Re-examining the place of textuality in Islamic Studies

Plague in the Global Context

Nukhet Varlik

,

Sara Ameri

July 18, 2021

podcast

Dr. Nukhet Varlik discusses the history of the plague and epidemic diseases in general. She elaborates on how some of the terminology used in plague studies still carries a colonial legacy and how the discovery of the pathogen responsible for the bubonic plague has helped counter some of these biased and disconnected accounts of the disease. She also stresses the importance of interdisciplinarity not only in interpreting sources but also in the future direction of the field.

Host: Sara Ameri
Recorded: Jun 24, 2021

Nukhet Varlik

Nükhet Varlık is Associate Professor of History at Rutgers University–Newark and the University of South Carolina. She is a historian of the Ottoman Empire interested in disease, medicine, and public health. She is the author of award-winning Plague and Empire in the Early Modern Mediterranean World: The Ottoman Experience, 1347–1600 and editor of Plague and Contagion in the Islamic Mediterranean. She is also the Editor of the Journal of the Ottoman and Turkish Studies Association (JOTSA).
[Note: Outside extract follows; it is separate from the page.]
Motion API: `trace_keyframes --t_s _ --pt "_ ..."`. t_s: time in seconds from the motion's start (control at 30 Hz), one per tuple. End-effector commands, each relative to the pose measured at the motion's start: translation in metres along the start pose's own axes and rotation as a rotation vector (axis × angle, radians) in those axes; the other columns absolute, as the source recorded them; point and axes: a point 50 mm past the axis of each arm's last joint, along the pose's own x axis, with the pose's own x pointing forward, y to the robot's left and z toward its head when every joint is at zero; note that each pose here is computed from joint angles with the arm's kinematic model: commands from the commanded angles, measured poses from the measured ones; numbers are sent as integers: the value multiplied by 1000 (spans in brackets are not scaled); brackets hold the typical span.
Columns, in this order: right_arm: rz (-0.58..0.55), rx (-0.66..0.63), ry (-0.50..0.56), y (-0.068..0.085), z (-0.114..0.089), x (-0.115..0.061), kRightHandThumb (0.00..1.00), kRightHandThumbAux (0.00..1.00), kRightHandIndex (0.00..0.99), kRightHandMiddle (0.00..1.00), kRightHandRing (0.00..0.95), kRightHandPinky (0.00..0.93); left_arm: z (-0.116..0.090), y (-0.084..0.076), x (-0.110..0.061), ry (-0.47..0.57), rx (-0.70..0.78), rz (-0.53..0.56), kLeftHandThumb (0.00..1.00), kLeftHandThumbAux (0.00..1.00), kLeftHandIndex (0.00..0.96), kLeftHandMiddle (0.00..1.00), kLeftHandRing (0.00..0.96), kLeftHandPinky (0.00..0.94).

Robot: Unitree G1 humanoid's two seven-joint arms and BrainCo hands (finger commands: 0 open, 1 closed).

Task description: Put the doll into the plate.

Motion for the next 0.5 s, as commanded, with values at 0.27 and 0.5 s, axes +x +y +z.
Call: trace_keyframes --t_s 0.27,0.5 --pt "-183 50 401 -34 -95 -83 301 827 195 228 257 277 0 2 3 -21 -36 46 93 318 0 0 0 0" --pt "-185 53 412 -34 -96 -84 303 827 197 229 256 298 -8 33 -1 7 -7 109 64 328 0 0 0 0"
Additionally, she is involved in developing the Black Death Digital Archive and contributing to multidisciplinary research projects that incorporate perspectives from palaeogenetics, bioarchaeology, disease ecology, and climate science into historical inquiry.

Sara Ameri

Sara Ameri is a PhD Candidate at the University of Toronto, Department of English. Her research focuses on the medieval plague and its function and representation in late medieval devotional writings. She is also a research assistant in the Old Books New Science and Reading Muslims projects at the University of Toronto, with interest in the global Middle Ages and critical theory.